Study of the world about me – as well as that between my ears – convinces me that we have no idea the extent to which we evaluate humans based on how they look. We make assumptions all the time that outsides of a person (physique, accent, behaviors) accurately reveal their insides. What that person wants. How smart that person is. Who that person is, essentially.
Owen is here to remind us of how little we actually know, of even the most basic kind of knowing, about him, or possibly anyone else.
i am an autistic person who loves plastic. the fact is that the plastic loves me. i actually hate playing with plastic. but I have no ability to stop my hands. i think that kind of stinks. you think you know who I am. but the fact is that that is not the real me. the real me is buried under all the behaviors. just remember that the next time you see me.
i believe i will overcome the obsession. i will no longer be plastic man.
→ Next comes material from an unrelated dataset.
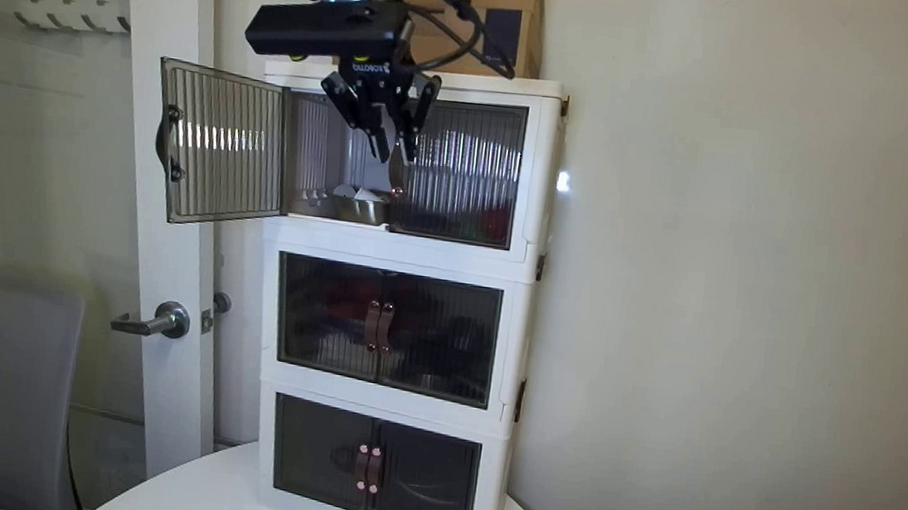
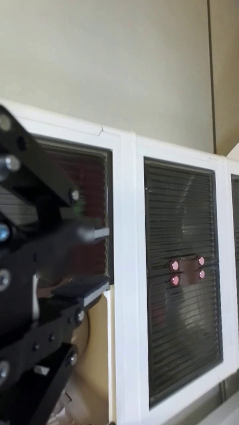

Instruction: Open the doors of the topmost shelf

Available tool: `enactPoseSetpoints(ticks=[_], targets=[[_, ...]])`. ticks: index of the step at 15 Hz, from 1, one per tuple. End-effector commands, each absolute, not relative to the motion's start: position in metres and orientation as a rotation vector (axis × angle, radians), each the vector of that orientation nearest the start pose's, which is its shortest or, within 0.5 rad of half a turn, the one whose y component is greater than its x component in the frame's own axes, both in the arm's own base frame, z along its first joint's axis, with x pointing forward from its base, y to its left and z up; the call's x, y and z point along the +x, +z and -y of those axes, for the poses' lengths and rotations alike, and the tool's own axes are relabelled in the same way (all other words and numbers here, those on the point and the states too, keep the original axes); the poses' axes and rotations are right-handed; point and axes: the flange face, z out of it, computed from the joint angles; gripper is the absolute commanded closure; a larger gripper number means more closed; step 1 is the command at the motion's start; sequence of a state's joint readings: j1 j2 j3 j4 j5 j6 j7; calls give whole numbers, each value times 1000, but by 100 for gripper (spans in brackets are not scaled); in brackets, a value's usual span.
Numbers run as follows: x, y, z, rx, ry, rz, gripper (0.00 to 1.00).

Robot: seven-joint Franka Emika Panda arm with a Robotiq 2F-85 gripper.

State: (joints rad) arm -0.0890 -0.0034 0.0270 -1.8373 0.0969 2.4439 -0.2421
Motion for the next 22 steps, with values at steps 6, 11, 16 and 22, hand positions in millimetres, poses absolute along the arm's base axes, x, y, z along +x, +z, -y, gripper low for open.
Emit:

Owen wrote this in response to a call for articles on the topic of sensory experience. It was published in the volume 25, Spring 2019 edition of The Communicator, a publication of the Autism National Committee. A few corrections were made of errors caused by involuntary moments, and spaces were added between sentences for clarity, otherwise it is as originally typed by the author, using supported communication. In supported communication the partner resists movements by the typer, and this resistance and emotional support allows a person with movement challenges to focus his movement and get his words down. For Owen to generate a capital letter requires a three step process with caps lock. He doesn’t always bother with them. Getting his body to sit still, and his hand to follow the direction of his mind is more important, most of the time.
I so love reading Owen Stories. Whether he can believe it or not, his struggles are not uncommon in many ways, and I find inspiration in his fortitude and reflectiveness.
I sometimes notice that it can be tricky to determine how to respond to the challenges of child of a broken home. It can be unclear if his acting out is normal, requiring common disciplinary response, or a result of the unfortunate circumstances requiring compassion and more gentleness. I have a friend with a teenage son with epilepsy, which was extremely debilitating when he was a pre-teen. It was difficult to tell if his contrariness was to be disciplined or tolerated with understanding and compassion.
I struggle with my own compulsions of some similarity and some differences to Owens. One similarity is that they distance me from people and opportunity to fix misunderstandings.
While his challenges are both different and to a greater degree than most, the place to learn the lessons offered is a place we all share.
Just some reactive thoughts…..
His work touches me and inspires me. I hope that he can know that through all of the mental clutter that his body creates, by sharing his story he is doing Good in the world.
Owen, this is great. I really enjoyed reading it. I thought it was so cool how you personified the plastic. You gave it a voice, kind of as a symbol of finding your own voice. Keep writing and piecing your own voice together. We want to hear it!